Whether I should repent me now of sin
By me done and occasioned, or rejoice
Much more, that much more good thereof shall spring,
To God more glory, more good will to Men
From God, and over wrath grace shall abound.
Rachel Forsythe's once perfect life is now anything but. The younger of her two daughters is dying of cancer. Despite being the wife of a respected Mormon bishop, neither God nor medical science has blessed them with a cure.
"I don't care if faith no greater than a mustard seed can move mountains. The mountains can stay put. All I'm asking for is the life of one child."
Milada Daranyi, chief investment officer at Daranyi Enterprises International, has come to Utah to buy a medical technology company. Bored with her downtown hotel accommodations, she rents a house in the Salt Lake City suburbs.
Then the welcome wagon shows up. To the neighbors, Milada is a beautiful and intelligent young woman. But Rachel senses something about her that will lead them both in a completely different—and very dangerous—direction.
"If Jennifer became like me, whose blood would flow in her veins? Whose daughter would she be? Tell me that is something you could live with."

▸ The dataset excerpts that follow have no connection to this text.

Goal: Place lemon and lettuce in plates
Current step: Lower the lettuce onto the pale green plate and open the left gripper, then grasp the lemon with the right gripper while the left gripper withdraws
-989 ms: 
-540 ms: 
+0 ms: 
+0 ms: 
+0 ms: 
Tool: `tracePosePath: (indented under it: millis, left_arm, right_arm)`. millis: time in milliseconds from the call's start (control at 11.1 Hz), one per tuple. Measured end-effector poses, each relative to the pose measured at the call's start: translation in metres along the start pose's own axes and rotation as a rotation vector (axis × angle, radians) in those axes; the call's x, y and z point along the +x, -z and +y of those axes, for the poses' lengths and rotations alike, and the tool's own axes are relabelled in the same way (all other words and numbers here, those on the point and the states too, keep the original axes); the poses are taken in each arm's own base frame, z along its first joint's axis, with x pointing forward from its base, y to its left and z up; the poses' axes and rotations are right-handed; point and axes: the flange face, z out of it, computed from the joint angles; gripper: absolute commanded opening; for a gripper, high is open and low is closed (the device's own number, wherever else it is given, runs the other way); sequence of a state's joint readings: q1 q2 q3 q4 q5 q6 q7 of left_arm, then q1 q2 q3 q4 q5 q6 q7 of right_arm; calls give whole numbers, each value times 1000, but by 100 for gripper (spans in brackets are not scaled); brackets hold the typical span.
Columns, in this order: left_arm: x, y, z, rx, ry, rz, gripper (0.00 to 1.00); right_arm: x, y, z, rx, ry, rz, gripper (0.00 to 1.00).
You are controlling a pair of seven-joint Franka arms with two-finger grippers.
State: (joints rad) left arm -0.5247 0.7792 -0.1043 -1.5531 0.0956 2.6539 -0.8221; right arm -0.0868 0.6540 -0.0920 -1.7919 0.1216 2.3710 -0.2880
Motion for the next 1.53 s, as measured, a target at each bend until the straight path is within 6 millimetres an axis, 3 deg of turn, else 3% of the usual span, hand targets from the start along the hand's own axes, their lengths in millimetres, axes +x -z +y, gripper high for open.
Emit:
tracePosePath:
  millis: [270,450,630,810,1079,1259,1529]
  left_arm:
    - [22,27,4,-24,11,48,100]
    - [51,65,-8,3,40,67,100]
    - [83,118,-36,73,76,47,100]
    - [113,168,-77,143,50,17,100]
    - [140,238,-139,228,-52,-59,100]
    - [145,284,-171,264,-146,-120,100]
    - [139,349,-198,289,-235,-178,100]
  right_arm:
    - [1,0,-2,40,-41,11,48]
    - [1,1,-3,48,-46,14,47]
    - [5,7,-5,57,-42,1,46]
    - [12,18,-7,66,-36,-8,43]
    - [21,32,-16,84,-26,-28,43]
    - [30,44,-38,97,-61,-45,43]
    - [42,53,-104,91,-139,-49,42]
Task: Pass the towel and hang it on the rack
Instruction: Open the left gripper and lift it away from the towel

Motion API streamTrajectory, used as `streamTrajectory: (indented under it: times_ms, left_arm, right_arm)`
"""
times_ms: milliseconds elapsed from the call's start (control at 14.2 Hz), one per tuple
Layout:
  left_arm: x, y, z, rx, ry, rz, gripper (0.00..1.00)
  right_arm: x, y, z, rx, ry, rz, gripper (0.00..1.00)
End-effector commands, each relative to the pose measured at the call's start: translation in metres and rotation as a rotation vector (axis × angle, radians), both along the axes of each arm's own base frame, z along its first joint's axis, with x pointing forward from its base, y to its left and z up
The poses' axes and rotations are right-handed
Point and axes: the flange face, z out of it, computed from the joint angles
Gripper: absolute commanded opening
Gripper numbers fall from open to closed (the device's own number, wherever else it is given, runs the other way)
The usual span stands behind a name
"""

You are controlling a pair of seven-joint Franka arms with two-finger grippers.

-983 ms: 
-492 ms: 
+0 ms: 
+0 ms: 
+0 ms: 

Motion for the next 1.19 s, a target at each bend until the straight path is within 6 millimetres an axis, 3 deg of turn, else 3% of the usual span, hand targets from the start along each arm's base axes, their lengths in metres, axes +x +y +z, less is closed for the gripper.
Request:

Milada is a vampire. Fallen. And quite possibly the only person in the world who can save her daughter's life.
Maralise at Blog Segulla calls Angel Falling Softly
a good read. I would even venture to say that it's a great read . . . . I was captivated by the tight and nuanced writing in Woodbury's most recent release from Zarahemla Books.
With some qualifications, Doug Gibson of the Ogden (Utah) Standard-Examiner declares it
better than 99 percent of Mormon fiction out there. It takes our beliefs out of comfort zones, inviting analysis and debate. No matter what happens, we've learned something.
According to Angela Hallstrom, author of Bound on Earth, Angel Falling Softly
is more than a good read. It is a provocative meditation on life and death that will leave readers both satisfied and unnerved. It kept me reading, and it kept me guessing.
And Stephen Carter, editor of Sunstone Magazine, says it's "one of the best Mormon novels ever written,"
proof positive that Mormon fiction is not dead. And even if it was, Woodbury has called it from its grave, bestowed it with immortality, and given it a mighty fine set of literary fangs.
Eugene Woodbury graduated from Brigham Young University with degrees in Japanese and TESOL. He has twice been a Utah Original Writing Competition finalist and is a recipient of the Sunstone Foundation Moonstone Award for short fiction. He lives in Orem, Utah, where he works as a free-lance writer and translator.